Problem to solve = Word for word, repeat each record that follows.

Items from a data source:
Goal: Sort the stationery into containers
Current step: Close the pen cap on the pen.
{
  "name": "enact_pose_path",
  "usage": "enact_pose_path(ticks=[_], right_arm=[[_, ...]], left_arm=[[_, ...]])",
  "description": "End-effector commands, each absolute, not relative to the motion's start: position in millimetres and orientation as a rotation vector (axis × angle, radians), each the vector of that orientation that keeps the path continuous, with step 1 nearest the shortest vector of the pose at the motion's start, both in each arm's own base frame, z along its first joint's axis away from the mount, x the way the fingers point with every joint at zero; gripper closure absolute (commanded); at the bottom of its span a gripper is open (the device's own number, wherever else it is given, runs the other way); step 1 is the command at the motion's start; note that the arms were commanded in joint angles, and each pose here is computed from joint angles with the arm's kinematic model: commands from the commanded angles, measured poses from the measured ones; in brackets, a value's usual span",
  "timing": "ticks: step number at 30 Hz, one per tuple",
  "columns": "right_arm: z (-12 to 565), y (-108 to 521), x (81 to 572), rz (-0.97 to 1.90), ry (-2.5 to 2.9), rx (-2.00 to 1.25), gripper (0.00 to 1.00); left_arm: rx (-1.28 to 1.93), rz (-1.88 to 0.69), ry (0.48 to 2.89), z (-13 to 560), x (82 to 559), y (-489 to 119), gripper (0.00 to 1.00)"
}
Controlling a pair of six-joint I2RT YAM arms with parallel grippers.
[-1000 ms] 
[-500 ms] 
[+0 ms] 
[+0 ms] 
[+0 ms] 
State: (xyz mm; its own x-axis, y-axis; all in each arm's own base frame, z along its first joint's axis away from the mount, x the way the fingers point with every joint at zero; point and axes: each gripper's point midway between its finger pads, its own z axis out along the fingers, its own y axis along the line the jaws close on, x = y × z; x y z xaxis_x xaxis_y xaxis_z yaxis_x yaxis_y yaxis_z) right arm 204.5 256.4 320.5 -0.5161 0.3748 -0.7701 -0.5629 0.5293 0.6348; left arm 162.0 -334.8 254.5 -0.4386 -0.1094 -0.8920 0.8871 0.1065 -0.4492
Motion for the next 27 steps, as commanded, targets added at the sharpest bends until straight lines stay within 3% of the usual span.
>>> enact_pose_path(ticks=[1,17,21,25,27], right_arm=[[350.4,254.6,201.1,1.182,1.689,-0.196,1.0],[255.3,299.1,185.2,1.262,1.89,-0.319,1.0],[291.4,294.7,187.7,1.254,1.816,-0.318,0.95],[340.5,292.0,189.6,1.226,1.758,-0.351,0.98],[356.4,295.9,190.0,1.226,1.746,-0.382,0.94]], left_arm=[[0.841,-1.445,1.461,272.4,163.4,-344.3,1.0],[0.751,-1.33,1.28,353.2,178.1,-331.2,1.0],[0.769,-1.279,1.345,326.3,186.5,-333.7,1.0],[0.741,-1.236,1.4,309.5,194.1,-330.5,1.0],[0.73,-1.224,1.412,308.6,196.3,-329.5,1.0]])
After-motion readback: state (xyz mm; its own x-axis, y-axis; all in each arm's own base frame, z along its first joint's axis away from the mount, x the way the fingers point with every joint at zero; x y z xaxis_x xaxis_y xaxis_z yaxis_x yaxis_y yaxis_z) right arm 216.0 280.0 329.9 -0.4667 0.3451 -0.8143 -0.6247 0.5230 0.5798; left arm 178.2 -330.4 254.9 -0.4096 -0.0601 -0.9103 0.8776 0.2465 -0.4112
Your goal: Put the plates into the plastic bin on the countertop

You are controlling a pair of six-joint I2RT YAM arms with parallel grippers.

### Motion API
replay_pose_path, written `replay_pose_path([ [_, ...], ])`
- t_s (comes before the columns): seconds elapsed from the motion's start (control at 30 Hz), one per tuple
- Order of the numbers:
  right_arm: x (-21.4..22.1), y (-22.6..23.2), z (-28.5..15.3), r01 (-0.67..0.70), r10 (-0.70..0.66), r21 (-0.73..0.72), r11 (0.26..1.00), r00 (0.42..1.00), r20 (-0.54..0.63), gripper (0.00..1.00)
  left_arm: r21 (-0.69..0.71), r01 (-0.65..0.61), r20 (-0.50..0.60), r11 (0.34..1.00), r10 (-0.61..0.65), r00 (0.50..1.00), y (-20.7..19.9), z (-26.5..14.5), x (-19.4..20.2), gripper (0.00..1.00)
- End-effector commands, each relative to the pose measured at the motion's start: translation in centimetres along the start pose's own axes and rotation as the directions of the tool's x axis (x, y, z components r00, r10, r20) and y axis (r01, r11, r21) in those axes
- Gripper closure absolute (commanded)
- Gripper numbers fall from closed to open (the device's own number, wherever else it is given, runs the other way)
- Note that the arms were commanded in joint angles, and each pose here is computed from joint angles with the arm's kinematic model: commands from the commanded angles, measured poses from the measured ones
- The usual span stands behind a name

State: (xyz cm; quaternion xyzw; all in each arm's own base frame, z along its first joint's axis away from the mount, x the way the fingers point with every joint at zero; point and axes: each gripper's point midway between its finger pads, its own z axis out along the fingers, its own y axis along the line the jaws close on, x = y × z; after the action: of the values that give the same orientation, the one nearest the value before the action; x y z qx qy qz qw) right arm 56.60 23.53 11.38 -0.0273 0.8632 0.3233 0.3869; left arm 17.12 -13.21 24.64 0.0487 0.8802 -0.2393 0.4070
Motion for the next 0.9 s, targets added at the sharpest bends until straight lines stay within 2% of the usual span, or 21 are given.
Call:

Solution to this task =
Goal: Sort the stationery into containers
Current step: Close the pen cap on the pen.
{
  "name": "enact_pose_path",
  "usage": "enact_pose_path(ticks=[_], right_arm=[[_, ...]], left_arm=[[_, ...]])",
  "description": "End-effector commands, each absolute, not relative to the motion's start: position in millimetres and orientation as a rotation vector (axis × angle, radians), each the vector of that orientation that keeps the path continuous, with step 1 nearest the shortest vector of the pose at the motion's start, both in each arm's own base frame, z along its first joint's axis away from the mount, x the way the fingers point with every joint at zero; gripper closure absolute (commanded); at the bottom of its span a gripper is open (the device's own number, wherever else it is given, runs the other way); step 1 is the command at the motion's start; note that the arms were commanded in joint angles, and each pose here is computed from joint angles with the arm's kinematic model: commands from the commanded angles, measured poses from the measured ones; in brackets, a value's usual span",
  "timing": "ticks: step number at 30 Hz, one per tuple",
  "columns": "right_arm: z (-12 to 565), y (-108 to 521), x (81 to 572), rz (-0.97 to 1.90), ry (-2.5 to 2.9), rx (-2.00 to 1.25), gripper (0.00 to 1.00); left_arm: rx (-1.28 to 1.93), rz (-1.88 to 0.69), ry (0.48 to 2.89), z (-13 to 560), x (82 to 559), y (-489 to 119), gripper (0.00 to 1.00)"
}
Controlling a pair of six-joint I2RT YAM arms with parallel grippers.
[-1000 ms] 
[-500 ms] 
[+0 ms] 
[+0 ms] 
[+0 ms] 
State: (xyz mm; its own x-axis, y-axis; all in each arm's own base frame, z along its first joint's axis away from the mount, x the way the fingers point with every joint at zero; point and axes: each gripper's point midway between its finger pads, its own z axis out along the fingers, its own y axis along the line the jaws close on, x = y × z; x y z xaxis_x xaxis_y xaxis_z yaxis_x yaxis_y yaxis_z) right arm 204.5 256.4 320.5 -0.5161 0.3748 -0.7701 -0.5629 0.5293 0.6348; left arm 162.0 -334.8 254.5 -0.4386 -0.1094 -0.8920 0.8871 0.1065 -0.4492
Motion for the next 27 steps, as commanded, targets added at the sharpest bends until straight lines stay within 3% of the usual span.
>>> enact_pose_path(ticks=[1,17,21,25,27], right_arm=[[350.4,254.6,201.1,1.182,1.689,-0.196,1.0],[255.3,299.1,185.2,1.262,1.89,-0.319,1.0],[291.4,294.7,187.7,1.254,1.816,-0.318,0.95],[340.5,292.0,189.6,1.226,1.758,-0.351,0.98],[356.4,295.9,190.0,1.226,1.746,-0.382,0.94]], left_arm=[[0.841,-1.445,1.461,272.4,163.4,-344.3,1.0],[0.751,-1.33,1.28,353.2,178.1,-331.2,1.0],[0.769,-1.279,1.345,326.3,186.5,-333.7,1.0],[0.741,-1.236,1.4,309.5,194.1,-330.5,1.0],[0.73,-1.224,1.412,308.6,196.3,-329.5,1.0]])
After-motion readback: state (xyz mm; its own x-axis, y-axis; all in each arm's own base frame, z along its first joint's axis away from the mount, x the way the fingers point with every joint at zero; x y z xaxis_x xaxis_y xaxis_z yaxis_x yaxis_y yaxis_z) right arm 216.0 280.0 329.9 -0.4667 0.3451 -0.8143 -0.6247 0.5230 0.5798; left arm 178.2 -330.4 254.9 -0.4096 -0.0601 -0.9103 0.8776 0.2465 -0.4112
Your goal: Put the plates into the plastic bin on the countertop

You are controlling a pair of six-joint I2RT YAM arms with parallel grippers.

### Motion API
replay_pose_path, written `replay_pose_path([ [_, ...], ])`
- t_s (comes before the columns): seconds elapsed from the motion's start (control at 30 Hz), one per tuple
- Order of the numbers:
  right_arm: x (-21.4..22.1), y (-22.6..23.2), z (-28.5..15.3), r01 (-0.67..0.70), r10 (-0.70..0.66), r21 (-0.73..0.72), r11 (0.26..1.00), r00 (0.42..1.00), r20 (-0.54..0.63), gripper (0.00..1.00)
  left_arm: r21 (-0.69..0.71), r01 (-0.65..0.61), r20 (-0.50..0.60), r11 (0.34..1.00), r10 (-0.61..0.65), r00 (0.50..1.00), y (-20.7..19.9), z (-26.5..14.5), x (-19.4..20.2), gripper (0.00..1.00)
- End-effector commands, each relative to the pose measured at the motion's start: translation in centimetres along the start pose's own axes and rotation as the directions of the tool's x axis (x, y, z components r00, r10, r20) and y axis (r01, r11, r21) in those axes
- Gripper closure absolute (commanded)
- Gripper numbers fall from closed to open (the device's own number, wherever else it is given, runs the other way)
- Note that the arms were commanded in joint angles, and each pose here is computed from joint angles with the arm's kinematic model: commands from the commanded angles, measured poses from the measured ones
- The usual span stands behind a name

State: (xyz cm; quaternion xyzw; all in each arm's own base frame, z along its first joint's axis away from the mount, x the way the fingers point with every joint at zero; point and axes: each gripper's point midway between its finger pads, its own z axis out along the fingers, its own y axis along the line the jaws close on, x = y × z; after the action: of the values that give the same orientation, the one nearest the value before the action; x y z qx qy qz qw) right arm 56.60 23.53 11.38 -0.0273 0.8632 0.3233 0.3869; left arm 17.12 -13.21 24.64 0.0487 0.8802 -0.2393 0.4070
Motion for the next 0.9 s, targets added at the sharpest bends until straight lines stay within 2% of the usual span, or 21 are given.
Call:

As written, the answer is complete.